Maddie Grosland ’15, Cannon Falls, Minn., and Maddie Johnson ’15, Eagan, Minn., wanted to help improve body image, self-esteem and relationships among middle school girls. To do so, they started their own student organization, Girls in Real Life.
The new organization facilitates mentoring relationships between college students and young women at Horizon Middle School in Moorhead.
“It's a nice feeling to think that we are helping girls get through the types of things that we all dealt with (at that age),” Grosland says.
Members of the group lead discussions with the girls on different topics each week. A curriculum committee designs the lesson plans. Topics have ranged from “Strong Women” and “Dreaming Big” to “Handling Stress” and “Healthy Body Image,” Grosland says.
They also talk about a Super Cool Lady – or SCL – like Sally Ride. In response, the Horizon students started a journal featuring all the women they have talked about.
“Some have written a page on each of the women. It’s really cool to see them that committed,” Johnson says.
Grosland has seen the impact talking about strong women has on the middle school students, too. Last year, she led a discussion during Black History Month. The conversation soon strayed to what the girls were learning in school.
“One of the girls turned to me and said, ‘Maddie, Rosa Parks was a strong woman, wasn't she? Because she got arrested, but it didn't matter, because she was standing up for what she believed in!’ I was so proud,” Grosland says.
The idea for the group sprung up two years ago.
“I know growing up, I had a lot of trouble with self-esteem,” Grosland says. “It wasn't really until the end of high school and beginning of college that I realized life is so much better when you can be yourself.”

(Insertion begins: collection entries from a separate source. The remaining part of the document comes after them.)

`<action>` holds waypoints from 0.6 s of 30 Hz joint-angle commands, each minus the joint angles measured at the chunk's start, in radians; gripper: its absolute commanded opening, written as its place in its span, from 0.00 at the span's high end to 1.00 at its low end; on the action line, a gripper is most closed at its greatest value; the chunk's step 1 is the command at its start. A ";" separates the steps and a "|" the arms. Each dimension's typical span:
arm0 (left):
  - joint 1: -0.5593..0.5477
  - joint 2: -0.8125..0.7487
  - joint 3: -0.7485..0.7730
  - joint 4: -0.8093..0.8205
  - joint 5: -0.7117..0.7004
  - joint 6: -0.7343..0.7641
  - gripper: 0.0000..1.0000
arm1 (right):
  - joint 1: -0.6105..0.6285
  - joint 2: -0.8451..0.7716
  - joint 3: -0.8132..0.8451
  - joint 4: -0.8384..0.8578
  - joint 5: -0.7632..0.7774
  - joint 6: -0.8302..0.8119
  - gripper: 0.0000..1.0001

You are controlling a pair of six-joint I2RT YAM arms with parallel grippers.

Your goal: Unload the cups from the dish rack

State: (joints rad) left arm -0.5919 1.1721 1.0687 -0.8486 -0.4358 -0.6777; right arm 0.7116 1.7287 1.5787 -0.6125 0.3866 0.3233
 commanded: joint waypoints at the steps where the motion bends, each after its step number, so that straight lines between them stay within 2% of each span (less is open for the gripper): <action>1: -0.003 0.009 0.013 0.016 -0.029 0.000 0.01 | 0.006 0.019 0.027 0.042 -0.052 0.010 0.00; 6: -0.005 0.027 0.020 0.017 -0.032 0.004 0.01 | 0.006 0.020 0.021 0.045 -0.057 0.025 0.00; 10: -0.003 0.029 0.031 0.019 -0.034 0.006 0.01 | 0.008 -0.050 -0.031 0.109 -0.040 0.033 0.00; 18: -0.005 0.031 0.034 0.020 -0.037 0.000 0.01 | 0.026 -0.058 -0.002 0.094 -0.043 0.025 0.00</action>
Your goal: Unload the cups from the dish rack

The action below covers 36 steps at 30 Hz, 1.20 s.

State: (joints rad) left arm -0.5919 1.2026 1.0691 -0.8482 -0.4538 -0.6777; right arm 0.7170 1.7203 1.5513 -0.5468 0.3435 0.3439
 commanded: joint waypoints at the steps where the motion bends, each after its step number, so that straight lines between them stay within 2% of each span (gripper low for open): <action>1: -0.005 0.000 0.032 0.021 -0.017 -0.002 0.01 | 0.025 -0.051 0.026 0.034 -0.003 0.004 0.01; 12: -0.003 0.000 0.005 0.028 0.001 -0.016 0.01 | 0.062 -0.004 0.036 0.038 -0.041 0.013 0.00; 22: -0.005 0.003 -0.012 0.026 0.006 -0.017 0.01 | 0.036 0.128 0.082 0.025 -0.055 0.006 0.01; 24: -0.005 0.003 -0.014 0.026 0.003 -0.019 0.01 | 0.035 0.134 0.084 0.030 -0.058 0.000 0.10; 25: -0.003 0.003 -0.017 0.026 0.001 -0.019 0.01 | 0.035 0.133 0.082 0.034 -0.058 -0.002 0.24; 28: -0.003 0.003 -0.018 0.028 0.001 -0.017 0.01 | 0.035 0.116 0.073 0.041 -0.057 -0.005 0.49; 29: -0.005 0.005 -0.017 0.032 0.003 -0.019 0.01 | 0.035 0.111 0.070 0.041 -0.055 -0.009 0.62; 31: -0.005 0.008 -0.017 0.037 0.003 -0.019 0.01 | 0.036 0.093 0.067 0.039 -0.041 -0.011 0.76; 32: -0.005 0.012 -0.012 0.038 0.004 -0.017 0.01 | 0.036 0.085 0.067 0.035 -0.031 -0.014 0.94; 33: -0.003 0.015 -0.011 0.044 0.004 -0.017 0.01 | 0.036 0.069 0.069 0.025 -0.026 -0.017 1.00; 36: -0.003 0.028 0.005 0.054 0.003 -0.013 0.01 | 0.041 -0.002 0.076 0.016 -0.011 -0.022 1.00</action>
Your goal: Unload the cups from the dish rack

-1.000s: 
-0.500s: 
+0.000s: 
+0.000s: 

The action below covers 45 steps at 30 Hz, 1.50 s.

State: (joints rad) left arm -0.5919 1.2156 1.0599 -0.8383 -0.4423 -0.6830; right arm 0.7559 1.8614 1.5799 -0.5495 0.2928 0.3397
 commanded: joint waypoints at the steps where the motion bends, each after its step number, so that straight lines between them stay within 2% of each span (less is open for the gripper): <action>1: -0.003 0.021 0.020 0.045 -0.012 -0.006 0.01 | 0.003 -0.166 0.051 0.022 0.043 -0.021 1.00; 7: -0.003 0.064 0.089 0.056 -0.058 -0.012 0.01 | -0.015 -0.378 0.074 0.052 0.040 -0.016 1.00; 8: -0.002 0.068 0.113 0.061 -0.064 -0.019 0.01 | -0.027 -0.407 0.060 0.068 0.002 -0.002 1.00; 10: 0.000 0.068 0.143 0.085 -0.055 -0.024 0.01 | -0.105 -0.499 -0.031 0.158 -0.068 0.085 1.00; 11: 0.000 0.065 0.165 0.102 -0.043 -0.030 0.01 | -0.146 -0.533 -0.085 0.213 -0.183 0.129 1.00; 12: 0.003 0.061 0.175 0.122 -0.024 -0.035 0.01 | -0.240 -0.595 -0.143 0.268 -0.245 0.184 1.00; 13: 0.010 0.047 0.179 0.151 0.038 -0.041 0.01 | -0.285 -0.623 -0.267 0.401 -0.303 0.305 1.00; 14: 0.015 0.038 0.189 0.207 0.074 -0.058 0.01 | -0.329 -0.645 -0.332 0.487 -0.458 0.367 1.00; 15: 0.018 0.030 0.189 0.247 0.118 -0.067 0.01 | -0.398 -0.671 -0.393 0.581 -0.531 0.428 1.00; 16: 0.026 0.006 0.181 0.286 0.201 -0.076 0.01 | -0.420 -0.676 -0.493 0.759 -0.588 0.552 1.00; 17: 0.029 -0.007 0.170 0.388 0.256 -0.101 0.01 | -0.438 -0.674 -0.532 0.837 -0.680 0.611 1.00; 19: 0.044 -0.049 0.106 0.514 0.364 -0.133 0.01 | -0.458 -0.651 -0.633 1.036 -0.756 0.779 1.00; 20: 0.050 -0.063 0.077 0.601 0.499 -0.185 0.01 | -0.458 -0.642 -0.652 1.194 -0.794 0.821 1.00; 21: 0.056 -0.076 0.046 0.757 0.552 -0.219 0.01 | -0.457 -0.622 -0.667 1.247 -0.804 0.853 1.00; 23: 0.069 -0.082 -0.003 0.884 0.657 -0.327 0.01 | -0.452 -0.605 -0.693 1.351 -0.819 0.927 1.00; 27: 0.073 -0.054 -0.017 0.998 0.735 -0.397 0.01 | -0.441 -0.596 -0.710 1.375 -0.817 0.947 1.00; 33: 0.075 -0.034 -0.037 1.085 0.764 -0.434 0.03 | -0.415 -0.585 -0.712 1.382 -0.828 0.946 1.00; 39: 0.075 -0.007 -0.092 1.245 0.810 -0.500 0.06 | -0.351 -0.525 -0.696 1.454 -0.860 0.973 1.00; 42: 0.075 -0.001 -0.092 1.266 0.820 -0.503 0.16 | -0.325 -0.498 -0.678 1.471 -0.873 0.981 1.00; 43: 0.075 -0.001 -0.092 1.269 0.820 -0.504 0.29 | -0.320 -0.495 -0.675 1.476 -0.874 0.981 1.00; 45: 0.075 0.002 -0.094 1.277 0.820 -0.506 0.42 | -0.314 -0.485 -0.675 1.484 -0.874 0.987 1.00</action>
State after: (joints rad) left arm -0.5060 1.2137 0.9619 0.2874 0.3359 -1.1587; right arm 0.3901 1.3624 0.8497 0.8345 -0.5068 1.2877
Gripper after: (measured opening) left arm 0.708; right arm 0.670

Johnson had her own motivation as well. Her best friend in high school had an eating disorder. Her friend recovered but still struggles. When this friend went to the University of Wisconsin–Madison, she started an organization that helps inner-city middle school students with self-esteem and body image.
Johnson wanted to do something similar.
“I thought, ‘this is something I want to do in the Fargo-Moorhead area and I don’t see why I can’t,’” Johnson says.
Johnson also worked as a nurse aid in an eating disorder unit at Sanford Health in Fargo. During her shifts, she watched girls come in struggling with the eating disorder and watched them overcome it.
“I like to think the organization is helpful for students or, at least, they have more of a supportive environment than a middle school can be sometimes,” Johnson says.